Within the data that follows, set down exactly the lines from the one containing "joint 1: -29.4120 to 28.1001" through the one containing "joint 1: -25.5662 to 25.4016", both ends included.

- - - -

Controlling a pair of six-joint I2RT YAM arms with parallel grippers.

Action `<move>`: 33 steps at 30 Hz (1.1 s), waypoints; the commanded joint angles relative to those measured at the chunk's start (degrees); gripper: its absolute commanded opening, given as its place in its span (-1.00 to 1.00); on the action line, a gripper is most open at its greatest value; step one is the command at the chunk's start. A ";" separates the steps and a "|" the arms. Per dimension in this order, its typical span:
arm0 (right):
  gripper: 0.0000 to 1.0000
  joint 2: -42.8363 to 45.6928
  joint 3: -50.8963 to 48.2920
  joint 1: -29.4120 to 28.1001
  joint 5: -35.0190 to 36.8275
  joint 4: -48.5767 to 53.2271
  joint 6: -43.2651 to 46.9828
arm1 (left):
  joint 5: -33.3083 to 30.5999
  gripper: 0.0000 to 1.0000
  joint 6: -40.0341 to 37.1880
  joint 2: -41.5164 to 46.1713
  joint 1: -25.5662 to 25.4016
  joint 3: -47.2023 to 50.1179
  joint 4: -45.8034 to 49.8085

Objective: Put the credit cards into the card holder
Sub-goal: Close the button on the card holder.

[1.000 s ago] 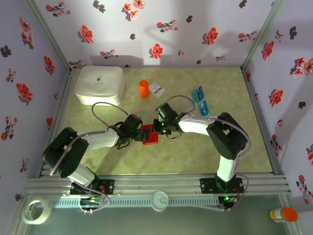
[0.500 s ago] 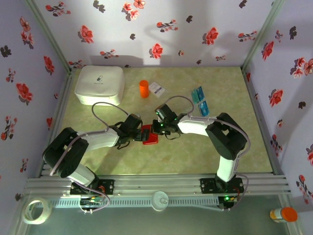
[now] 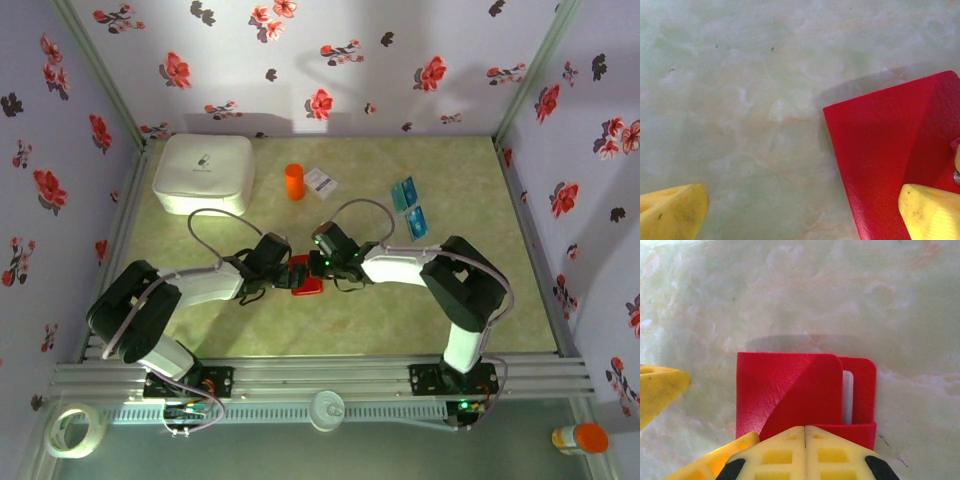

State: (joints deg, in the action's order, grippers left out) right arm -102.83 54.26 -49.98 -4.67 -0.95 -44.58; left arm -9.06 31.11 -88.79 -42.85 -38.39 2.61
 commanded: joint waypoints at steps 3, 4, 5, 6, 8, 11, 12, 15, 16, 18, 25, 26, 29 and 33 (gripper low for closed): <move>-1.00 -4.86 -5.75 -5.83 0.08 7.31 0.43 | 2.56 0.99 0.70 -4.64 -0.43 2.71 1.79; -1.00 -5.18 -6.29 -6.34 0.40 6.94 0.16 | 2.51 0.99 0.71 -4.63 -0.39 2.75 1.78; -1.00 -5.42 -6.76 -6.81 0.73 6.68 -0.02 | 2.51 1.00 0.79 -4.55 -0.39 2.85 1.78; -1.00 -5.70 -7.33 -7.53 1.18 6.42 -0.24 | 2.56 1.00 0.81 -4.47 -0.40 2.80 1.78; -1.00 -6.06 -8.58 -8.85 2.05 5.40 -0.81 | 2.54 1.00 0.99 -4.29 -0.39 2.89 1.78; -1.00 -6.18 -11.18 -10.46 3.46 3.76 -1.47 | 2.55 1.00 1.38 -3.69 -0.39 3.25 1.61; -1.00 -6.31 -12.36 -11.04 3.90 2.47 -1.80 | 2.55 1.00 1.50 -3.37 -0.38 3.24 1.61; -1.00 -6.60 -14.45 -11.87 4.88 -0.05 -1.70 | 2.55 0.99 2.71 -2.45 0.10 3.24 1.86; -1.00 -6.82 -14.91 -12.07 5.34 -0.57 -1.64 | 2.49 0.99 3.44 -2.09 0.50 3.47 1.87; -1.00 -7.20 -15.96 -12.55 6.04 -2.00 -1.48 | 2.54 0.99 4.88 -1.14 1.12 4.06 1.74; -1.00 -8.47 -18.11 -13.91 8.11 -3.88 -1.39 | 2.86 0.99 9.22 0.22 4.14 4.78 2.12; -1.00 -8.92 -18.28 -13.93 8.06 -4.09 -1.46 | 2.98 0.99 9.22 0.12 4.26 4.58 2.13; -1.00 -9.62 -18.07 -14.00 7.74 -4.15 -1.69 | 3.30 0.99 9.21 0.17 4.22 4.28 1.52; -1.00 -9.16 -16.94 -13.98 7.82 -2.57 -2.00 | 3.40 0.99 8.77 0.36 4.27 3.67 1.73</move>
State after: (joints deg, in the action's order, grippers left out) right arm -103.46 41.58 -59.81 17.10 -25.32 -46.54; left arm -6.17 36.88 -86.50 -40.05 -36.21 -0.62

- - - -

Response to this exercise:
  joint 1: -29.4120 to 28.1001
  joint 5: -35.0190 to 36.8275
  joint 4: -48.5767 to 53.2271
  joint 6: -43.2651 to 46.9828
arm1 (left):
  joint 5: -33.3083 to 30.5999
  gripper: 0.0000 to 1.0000
  joint 6: -40.0341 to 37.1880
  joint 2: -41.5164 to 46.1713
  joint 1: -25.5662 to 25.4016

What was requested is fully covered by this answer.